With the support of his artistic friends, he opened the doors to the LGBTQ group Ensamble Folclórico Colibrí in November 2015. He decided there would be no specific requirement for anyone to join the group, but that all members must be “one hundred percent supportive of the LGBTQ community, of course.”
This decision to include non-LGBTQ-identifying individuals stemmed from the feeling that it would be wrong to “repress their need to support us and to be with us,” in Magaña’s words — in other words, why exclude anyone at all based on their identity?
As Magaña put it, that’s how Ensamble Folclórico Colibrí became “an LGBTQ+ group.” That said, it still specializes in showcasing LGBTQ experiences.
He explained that in the majority of folclórico pieces that are created, there are very defined roles: the masculine role, or the lead, and the feminine role. But in Ensamble Folclórico Colibrí, dancers pair up “female to female, male to male or (in) hetero-conforming couples.”
“We decided to step a little bit out of the box and create some choreography where the men wear the skirt, sort of to make the point that it’s really just a costume. And (it’s) not that I feel like a woman when I wear the skirt, but it’s part of the traditional form and … anybody has the right to do it,” Magaña said. “We wanted to give the dancers the freedom to choose their identity and how they represent it onstage.”
No matter the pairings or the costumes, the choreography is always focused on telling LGBTQ stories.
“In folclórico, you can choreograph a melodrama, for example, like a wedding, like a fight between families or some sort of grand event in someone’s life,” Magaña said. “What I decided to do is put something of (the) LGBTQ community’s story into our shows.”
So Magaña choreographed a wedding between two lesbians. As research for the performance, he interviewed some of his friends who are lesbians, asking why some were choosing not to get married and speaking with others who had married and started families. What he discovered was that the decision has been a “traumatic experience” for many.
“At first a lot of (my friends) were accepted by (their) families as a lesbian, but always sort of with that caution that ‘we do not want to see you with another woman,’ ” Magaña said.
He explained that some of his friends said they were even told it was unacceptable for them to form a family or have kids, “which is such a horrible thing to even think … right?” he said.
He chose to portray this conflict through an aspect of choreography common in the state of Nayarit: a fight or competition represented by tricks with machetes, or knives.
The experience of creating this dance, which is one of his favorites to date, was amazing because he came to “understand the obstacles women go (through) to be accepted, not only by themselves but also (by) their families,” Magaña said.

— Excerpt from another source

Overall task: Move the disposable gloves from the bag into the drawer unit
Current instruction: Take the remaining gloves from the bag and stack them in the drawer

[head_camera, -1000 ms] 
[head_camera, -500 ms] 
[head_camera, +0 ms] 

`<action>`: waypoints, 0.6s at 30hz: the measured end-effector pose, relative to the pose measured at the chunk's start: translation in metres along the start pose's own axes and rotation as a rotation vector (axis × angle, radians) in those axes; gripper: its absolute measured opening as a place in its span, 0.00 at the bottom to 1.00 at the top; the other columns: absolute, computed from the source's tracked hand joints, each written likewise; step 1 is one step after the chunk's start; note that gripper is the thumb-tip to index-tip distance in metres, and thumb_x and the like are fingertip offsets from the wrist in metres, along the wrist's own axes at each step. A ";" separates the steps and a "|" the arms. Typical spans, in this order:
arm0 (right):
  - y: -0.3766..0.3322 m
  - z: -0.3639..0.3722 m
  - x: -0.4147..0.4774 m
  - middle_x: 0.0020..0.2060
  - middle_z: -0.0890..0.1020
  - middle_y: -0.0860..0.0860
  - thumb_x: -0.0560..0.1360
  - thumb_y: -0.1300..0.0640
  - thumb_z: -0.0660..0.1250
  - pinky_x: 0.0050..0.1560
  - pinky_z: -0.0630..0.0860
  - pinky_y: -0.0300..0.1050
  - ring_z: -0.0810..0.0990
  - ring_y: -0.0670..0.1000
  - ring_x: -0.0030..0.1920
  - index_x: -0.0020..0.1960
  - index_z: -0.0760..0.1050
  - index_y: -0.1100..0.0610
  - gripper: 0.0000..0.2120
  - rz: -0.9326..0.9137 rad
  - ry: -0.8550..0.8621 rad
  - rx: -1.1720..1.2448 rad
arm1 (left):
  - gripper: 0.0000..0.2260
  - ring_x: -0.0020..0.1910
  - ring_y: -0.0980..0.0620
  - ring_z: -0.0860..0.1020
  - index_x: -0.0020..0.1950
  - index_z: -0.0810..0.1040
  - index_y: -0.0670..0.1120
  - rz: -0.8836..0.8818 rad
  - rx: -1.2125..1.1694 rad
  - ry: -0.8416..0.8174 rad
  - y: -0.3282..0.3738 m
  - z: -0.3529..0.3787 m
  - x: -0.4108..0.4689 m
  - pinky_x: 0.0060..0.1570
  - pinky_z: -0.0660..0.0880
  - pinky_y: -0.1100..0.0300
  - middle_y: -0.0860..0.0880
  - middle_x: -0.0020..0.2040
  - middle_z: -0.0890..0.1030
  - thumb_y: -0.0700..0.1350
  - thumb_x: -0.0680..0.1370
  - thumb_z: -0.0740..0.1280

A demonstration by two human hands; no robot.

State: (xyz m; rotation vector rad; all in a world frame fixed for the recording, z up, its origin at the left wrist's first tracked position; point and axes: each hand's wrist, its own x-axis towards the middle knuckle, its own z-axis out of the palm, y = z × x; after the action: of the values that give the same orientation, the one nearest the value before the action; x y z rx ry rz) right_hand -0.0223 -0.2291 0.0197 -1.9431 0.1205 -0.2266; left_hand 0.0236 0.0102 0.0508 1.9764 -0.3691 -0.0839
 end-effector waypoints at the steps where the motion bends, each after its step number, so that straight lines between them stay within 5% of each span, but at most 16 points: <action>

When asked how he views the community today, Magaña said, “I think that there’s a beautiful movement happening right now here in California and in the U.S., (wherein) we are receiving acceptance, even though there’s so many struggles and so many stories that we need to put out there, like sister transgenders who are getting burned alive or killed.”
This varied acceptance reaches Magaña personally.
“It is important for me to say … (to) my traditionalist colleagues, or … the people that feel that we are insulting the heritage … we’re not here to change history or tradition, we’re only here to add our stories,” Magaña said. “Because we’ve always been part of the stories … It’s just that our identities have never been validated, and that’s what we’re here for — to validate exactly who I am and to let everybody know that I matter.”
But for the most part, Magaña acknowledged that he is not asked why he is wearing a skirt when he performs. He said the audience sees “how beautifully (the skirt) moves, with how much respect (he moves) it, (and) they accept it as an art form.”
Magaña paused. “My hope is that … if someone in the audience is seeing me that way, they look at themselves in their acceptance.”
Ensamble Folclórico Colibrí will perform at Oakland First Fridays on Nov. 1. On Jan. 6, Magaña will open an LGBTQ academy offering classes in Mexican folklore dance.